TASK DESCRIPTION: Go line by line through the records below. Copy whichever lines contain the string "plate".

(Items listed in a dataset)
━━━━━━━━━━━━━━━━

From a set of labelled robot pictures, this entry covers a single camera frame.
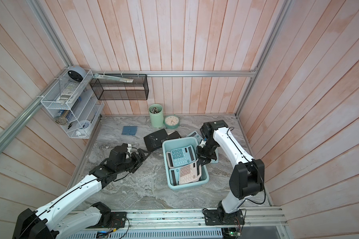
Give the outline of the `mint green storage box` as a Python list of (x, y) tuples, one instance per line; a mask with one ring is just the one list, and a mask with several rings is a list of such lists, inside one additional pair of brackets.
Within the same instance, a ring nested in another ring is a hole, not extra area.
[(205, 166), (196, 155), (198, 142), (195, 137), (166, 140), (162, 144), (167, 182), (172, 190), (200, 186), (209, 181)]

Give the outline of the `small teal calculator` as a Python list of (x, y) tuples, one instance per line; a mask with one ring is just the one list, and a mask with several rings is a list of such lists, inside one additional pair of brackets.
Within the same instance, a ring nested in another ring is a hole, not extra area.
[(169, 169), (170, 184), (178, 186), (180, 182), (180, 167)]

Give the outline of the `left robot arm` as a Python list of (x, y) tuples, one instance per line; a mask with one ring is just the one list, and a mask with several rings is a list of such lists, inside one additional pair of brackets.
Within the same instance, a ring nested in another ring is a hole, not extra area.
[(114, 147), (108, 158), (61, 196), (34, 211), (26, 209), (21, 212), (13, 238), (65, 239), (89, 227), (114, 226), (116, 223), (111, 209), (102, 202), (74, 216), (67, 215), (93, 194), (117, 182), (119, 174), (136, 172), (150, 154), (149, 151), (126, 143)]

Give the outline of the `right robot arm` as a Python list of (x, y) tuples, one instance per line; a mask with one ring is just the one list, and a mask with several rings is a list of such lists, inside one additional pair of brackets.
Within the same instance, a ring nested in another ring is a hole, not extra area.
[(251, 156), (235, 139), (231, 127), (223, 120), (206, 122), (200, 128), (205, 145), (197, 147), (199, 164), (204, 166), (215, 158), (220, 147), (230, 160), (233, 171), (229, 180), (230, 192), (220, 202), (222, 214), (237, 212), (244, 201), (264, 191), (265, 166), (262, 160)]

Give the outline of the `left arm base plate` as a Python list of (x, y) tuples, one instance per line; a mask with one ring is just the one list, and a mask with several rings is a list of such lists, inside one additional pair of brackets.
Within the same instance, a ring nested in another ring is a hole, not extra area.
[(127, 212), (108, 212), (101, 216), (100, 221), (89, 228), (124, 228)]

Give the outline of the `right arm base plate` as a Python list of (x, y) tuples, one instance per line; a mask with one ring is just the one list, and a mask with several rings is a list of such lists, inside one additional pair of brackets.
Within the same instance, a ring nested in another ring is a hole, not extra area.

━━━━━━━━━━━━━━━━

SOLUTION BELOW:
Give the outline of the `left arm base plate` as a Python list of (x, y) tuples, one instance per line; a mask with one ring is just the one list, and a mask with several rings is a list of such lists, inside one additional pair of brackets.
Give the outline of the `right arm base plate` as a Python list of (x, y) tuples, one instance per line; a mask with one ring is just the one list, and a mask with several rings is a list of such lists, inside one additional pair of brackets.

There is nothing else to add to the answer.